===== RECORDED DATA

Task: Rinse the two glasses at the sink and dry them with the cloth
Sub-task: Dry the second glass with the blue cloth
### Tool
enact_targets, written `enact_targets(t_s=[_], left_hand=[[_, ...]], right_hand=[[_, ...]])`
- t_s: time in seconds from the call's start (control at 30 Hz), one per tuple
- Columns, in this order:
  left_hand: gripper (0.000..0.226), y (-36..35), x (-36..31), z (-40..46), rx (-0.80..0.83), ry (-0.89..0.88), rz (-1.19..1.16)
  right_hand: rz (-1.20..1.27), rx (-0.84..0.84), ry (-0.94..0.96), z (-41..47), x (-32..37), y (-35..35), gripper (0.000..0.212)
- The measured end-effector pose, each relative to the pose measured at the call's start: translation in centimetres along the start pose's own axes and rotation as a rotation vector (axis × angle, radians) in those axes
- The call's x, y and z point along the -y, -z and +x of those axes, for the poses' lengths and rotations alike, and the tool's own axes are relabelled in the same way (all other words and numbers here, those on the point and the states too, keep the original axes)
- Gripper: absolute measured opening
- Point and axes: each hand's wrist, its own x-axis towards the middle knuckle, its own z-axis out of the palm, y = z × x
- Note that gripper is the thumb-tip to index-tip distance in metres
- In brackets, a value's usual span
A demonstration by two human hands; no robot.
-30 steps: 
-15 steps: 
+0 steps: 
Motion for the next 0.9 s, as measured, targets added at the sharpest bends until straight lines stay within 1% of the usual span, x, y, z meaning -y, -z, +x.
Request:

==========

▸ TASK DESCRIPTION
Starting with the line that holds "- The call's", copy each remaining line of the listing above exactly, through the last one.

▸ TASK ANSWER
- The call's x, y and z point along the -y, -z and +x of those axes, for the poses' lengths and rotations alike, and the tool's own axes are relabelled in the same way (all other words and numbers here, those on the point and the states too, keep the original axes)
- Gripper: absolute measured opening
- Point and axes: each hand's wrist, its own x-axis towards the middle knuckle, its own z-axis out of the palm, y = z × x
- Note that gripper is the thumb-tip to index-tip distance in metres
- In brackets, a value's usual span
A demonstration by two human hands; no robot.
-30 steps: 
-15 steps: 
+0 steps: 
Motion for the next 0.9 s, as measured, targets added at the sharpest bends until straight lines stay within 1% of the usual span, x, y, z meaning -y, -z, +x.
Request:

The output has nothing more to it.